## EXERCISE INSTRUCTIONS
Return the full listing, so that each line matches the original exactly.

++++

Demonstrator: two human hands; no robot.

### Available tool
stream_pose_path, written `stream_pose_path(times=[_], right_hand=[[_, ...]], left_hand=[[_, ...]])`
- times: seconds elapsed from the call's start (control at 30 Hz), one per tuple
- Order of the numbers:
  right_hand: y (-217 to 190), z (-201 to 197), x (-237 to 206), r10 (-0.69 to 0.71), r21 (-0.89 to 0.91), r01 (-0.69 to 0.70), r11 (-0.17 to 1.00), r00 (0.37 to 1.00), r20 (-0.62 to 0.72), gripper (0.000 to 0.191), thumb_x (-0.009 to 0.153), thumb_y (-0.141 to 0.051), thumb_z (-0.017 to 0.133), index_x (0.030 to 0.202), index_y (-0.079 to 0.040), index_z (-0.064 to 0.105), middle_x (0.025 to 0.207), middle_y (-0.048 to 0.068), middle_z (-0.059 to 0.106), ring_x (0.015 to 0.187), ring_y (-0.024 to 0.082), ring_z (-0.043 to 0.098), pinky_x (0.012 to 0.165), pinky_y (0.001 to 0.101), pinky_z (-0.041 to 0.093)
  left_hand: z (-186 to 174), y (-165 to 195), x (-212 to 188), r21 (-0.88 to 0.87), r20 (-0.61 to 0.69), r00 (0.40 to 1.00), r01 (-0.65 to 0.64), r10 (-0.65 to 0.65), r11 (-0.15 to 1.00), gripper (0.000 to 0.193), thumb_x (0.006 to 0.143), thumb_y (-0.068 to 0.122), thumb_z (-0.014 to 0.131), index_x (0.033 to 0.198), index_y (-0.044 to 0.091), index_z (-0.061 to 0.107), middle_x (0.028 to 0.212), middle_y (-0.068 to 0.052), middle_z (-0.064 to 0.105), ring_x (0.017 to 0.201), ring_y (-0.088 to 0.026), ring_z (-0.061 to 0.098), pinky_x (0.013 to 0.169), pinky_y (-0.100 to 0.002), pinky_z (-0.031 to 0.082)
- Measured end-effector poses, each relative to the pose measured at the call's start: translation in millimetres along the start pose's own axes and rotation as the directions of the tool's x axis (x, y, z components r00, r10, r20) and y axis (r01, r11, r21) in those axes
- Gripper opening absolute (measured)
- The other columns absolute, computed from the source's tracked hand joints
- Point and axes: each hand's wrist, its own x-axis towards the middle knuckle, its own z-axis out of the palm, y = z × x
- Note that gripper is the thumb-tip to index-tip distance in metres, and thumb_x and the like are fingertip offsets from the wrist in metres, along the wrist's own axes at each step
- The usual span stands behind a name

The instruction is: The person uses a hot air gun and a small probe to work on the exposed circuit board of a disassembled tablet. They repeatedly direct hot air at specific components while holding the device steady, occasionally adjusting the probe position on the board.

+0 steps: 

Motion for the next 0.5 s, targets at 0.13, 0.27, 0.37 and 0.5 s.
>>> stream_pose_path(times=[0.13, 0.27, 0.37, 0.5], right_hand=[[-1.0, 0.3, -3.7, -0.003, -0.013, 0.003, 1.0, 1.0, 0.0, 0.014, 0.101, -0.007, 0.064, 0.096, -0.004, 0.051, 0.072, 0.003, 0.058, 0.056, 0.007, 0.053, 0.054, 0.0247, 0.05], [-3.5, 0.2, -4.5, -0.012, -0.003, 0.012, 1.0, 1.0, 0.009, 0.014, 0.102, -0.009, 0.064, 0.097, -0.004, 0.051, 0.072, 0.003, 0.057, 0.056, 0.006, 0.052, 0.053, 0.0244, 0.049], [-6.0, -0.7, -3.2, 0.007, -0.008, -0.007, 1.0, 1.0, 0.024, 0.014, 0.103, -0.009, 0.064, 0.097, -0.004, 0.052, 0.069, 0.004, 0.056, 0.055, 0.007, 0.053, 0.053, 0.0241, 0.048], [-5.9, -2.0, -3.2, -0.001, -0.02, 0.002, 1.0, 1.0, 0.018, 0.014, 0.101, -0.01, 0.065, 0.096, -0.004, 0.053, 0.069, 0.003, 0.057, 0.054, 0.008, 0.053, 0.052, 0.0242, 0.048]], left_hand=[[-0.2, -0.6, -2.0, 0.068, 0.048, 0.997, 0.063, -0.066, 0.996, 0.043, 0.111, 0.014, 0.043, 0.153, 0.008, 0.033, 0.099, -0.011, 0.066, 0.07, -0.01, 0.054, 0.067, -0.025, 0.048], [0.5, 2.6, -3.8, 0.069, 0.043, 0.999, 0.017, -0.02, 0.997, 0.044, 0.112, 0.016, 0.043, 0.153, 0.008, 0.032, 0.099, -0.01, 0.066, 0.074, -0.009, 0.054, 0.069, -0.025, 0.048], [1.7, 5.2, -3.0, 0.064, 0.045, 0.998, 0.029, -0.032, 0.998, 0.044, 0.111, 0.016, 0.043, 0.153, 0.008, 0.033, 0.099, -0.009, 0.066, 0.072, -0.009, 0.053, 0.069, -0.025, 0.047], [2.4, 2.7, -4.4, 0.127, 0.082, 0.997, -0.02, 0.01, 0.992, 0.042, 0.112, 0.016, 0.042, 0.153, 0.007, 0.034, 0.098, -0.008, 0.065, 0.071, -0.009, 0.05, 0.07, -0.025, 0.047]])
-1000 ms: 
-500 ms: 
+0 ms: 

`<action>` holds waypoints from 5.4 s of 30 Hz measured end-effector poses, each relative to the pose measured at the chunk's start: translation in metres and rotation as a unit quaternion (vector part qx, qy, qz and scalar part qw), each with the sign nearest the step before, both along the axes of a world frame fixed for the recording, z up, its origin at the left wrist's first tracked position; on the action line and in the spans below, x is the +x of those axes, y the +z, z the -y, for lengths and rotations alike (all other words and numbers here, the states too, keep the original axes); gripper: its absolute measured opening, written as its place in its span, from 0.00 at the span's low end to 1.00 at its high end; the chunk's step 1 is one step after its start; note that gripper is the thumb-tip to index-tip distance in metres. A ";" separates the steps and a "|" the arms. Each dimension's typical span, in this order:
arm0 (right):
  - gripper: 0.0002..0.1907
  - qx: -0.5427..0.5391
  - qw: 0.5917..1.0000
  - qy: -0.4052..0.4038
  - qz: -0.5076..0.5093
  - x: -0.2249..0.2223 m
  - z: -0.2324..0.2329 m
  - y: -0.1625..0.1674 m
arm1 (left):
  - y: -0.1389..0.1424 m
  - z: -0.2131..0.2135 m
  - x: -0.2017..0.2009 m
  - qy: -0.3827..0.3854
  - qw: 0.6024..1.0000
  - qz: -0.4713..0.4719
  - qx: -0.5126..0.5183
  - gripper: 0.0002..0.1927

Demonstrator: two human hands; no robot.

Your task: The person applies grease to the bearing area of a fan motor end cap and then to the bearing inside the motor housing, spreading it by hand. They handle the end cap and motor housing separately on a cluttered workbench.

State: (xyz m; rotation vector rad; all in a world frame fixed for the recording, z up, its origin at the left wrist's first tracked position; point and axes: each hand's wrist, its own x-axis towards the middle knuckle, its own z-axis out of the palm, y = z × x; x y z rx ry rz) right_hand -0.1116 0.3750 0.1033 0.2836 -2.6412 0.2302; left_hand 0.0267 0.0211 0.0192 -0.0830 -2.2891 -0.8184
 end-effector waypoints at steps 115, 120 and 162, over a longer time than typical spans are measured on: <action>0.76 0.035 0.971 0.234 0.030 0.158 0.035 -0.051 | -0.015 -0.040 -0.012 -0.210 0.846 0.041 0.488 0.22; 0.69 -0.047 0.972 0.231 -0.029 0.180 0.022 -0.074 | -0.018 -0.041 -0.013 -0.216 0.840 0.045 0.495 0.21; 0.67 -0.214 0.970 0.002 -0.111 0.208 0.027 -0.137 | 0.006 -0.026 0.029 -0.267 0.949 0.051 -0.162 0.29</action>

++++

## TASK ANSWER
Demonstrator: two human hands; no robot.

### Available tool
stream_pose_path, written `stream_pose_path(times=[_], right_hand=[[_, ...]], left_hand=[[_, ...]])`
- times: seconds elapsed from the call's start (control at 30 Hz), one per tuple
- Order of the numbers:
  right_hand: y (-217 to 190), z (-201 to 197), x (-237 to 206), r10 (-0.69 to 0.71), r21 (-0.89 to 0.91), r01 (-0.69 to 0.70), r11 (-0.17 to 1.00), r00 (0.37 to 1.00), r20 (-0.62 to 0.72), gripper (0.000 to 0.191), thumb_x (-0.009 to 0.153), thumb_y (-0.141 to 0.051), thumb_z (-0.017 to 0.133), index_x (0.030 to 0.202), index_y (-0.079 to 0.040), index_z (-0.064 to 0.105), middle_x (0.025 to 0.207), middle_y (-0.048 to 0.068), middle_z (-0.059 to 0.106), ring_x (0.015 to 0.187), ring_y (-0.024 to 0.082), ring_z (-0.043 to 0.098), pinky_x (0.012 to 0.165), pinky_y (0.001 to 0.101), pinky_z (-0.041 to 0.093)
  left_hand: z (-186 to 174), y (-165 to 195), x (-212 to 188), r21 (-0.88 to 0.87), r20 (-0.61 to 0.69), r00 (0.40 to 1.00), r01 (-0.65 to 0.64), r10 (-0.65 to 0.65), r11 (-0.15 to 1.00), gripper (0.000 to 0.193), thumb_x (0.006 to 0.143), thumb_y (-0.068 to 0.122), thumb_z (-0.014 to 0.131), index_x (0.033 to 0.198), index_y (-0.044 to 0.091), index_z (-0.061 to 0.107), middle_x (0.028 to 0.212), middle_y (-0.068 to 0.052), middle_z (-0.064 to 0.105), ring_x (0.017 to 0.201), ring_y (-0.088 to 0.026), ring_z (-0.061 to 0.098), pinky_x (0.013 to 0.169), pinky_y (-0.100 to 0.002), pinky_z (-0.031 to 0.082)
- Measured end-effector poses, each relative to the pose measured at the call's start: translation in millimetres along the start pose's own axes and rotation as the directions of the tool's x axis (x, y, z components r00, r10, r20) and y axis (r01, r11, r21) in those axes
- Gripper opening absolute (measured)
- The other columns absolute, computed from the source's tracked hand joints
- Point and axes: each hand's wrist, its own x-axis towards the middle knuckle, its own z-axis out of the palm, y = z × x
- Note that gripper is the thumb-tip to index-tip distance in metres, and thumb_x and the like are fingertip offsets from the wrist in metres, along the wrist's own axes at each step
- The usual span stands behind a name

The instruction is: The person uses a hot air gun and a small probe to work on the exposed circuit board of a disassembled tablet. They repeatedly direct hot air at specific components while holding the device steady, occasionally adjusting the probe position on the board.

+0 steps: 

Motion for the next 0.5 s, targets at 0.13, 0.27, 0.37 and 0.5 s.
>>> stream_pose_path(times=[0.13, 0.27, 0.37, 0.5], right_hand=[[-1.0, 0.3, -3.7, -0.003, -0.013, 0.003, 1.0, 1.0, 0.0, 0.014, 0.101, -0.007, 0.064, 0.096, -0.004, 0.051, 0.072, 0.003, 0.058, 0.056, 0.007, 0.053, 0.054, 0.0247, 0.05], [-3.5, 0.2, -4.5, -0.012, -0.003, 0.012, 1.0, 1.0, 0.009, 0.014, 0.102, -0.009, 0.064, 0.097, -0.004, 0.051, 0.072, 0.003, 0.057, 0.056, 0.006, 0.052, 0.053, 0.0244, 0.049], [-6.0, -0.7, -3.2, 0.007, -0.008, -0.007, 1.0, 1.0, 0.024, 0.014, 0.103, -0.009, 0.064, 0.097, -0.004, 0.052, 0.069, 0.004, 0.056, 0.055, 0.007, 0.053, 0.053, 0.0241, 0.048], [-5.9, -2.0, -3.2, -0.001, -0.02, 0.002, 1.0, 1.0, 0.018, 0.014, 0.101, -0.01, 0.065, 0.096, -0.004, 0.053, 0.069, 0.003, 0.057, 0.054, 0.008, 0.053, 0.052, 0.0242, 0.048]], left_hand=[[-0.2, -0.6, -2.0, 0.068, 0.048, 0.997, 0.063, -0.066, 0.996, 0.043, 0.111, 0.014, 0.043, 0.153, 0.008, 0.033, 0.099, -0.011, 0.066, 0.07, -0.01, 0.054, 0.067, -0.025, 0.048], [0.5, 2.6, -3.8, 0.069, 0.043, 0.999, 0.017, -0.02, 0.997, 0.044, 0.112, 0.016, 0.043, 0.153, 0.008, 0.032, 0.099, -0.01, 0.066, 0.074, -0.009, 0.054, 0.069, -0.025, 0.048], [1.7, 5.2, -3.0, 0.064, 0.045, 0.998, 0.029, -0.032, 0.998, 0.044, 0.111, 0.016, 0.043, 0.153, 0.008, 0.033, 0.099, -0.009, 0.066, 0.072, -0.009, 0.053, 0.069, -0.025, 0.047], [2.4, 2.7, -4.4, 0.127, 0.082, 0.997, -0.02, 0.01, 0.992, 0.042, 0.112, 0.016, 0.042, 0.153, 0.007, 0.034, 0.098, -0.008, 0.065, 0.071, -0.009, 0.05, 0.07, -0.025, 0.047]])
-1000 ms: 
-500 ms: 
+0 ms: 

`<action>` holds waypoints from 5.4 s of 30 Hz measured end-effector poses, each relative to the pose measured at the chunk's start: translation in metres and rotation as a unit quaternion (vector part qx, qy, qz and scalar part qw), each with the sign nearest the step before, both along the axes of a world frame fixed for the recording, z up, its origin at the left wrist's first tracked position; on the action line and in the spans below, x is the +x of those axes, y the +z, z the -y, for lengths and rotations alike (all other words and numbers here, the states too, keep the original axes); gripper: its absolute measured opening, written as its place in its span, from 0.00 at the span's low end to 1.00 at its high end; the chunk's step 1 is one step after its start; note that gripper is the thumb-tip to index-tip distance in metres. A ";" separates the steps and a "|" the arms. Each dimension's typical span, in this order:
arm0 (right):
  - gripper: 0.0002..0.1907
  - qx: -0.5427..0.5391
  - qw: 0.5917..1.0000
  - qy: -0.4052..0.4038
  - qz: -0.5076..0.5093
  - x: -0.2249..0.2223 m
  - z: -0.2324..0.2329 m
  - y: -0.1625..0.1674 m
arm1 (left):
  - y: -0.1389..0.1424 m
  - z: -0.2131..0.2135 m
  - x: -0.2017..0.2009 m
  - qy: -0.3827..0.3854
  - qw: 0.6024..1.0000
  - qz: -0.4713..0.4719
  - qx: -0.5126..0.5183
  - gripper: 0.0002..0.1927

Demonstrator: two human hands; no robot.

Your task: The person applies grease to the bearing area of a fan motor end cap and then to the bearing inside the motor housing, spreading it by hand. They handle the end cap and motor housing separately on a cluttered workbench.

State: (xyz m; rotation vector rad; all in a world frame fixed for the recording, z up, its origin at the left wrist's first tracked position; point and axes: each hand's wrist, its own x-axis towards the middle knuckle, its own z-axis out of the palm, y = z × x; x y z rx ry rz) right_hand -0.1116 0.3750 0.1033 0.2836 -2.6412 0.2302; left_hand 0.0267 0.0211 0.0192 -0.0830 -2.2891 -0.8184
 end-effector waypoints at steps 115, 120 and 162, over a longer time than typical spans are measured on: <action>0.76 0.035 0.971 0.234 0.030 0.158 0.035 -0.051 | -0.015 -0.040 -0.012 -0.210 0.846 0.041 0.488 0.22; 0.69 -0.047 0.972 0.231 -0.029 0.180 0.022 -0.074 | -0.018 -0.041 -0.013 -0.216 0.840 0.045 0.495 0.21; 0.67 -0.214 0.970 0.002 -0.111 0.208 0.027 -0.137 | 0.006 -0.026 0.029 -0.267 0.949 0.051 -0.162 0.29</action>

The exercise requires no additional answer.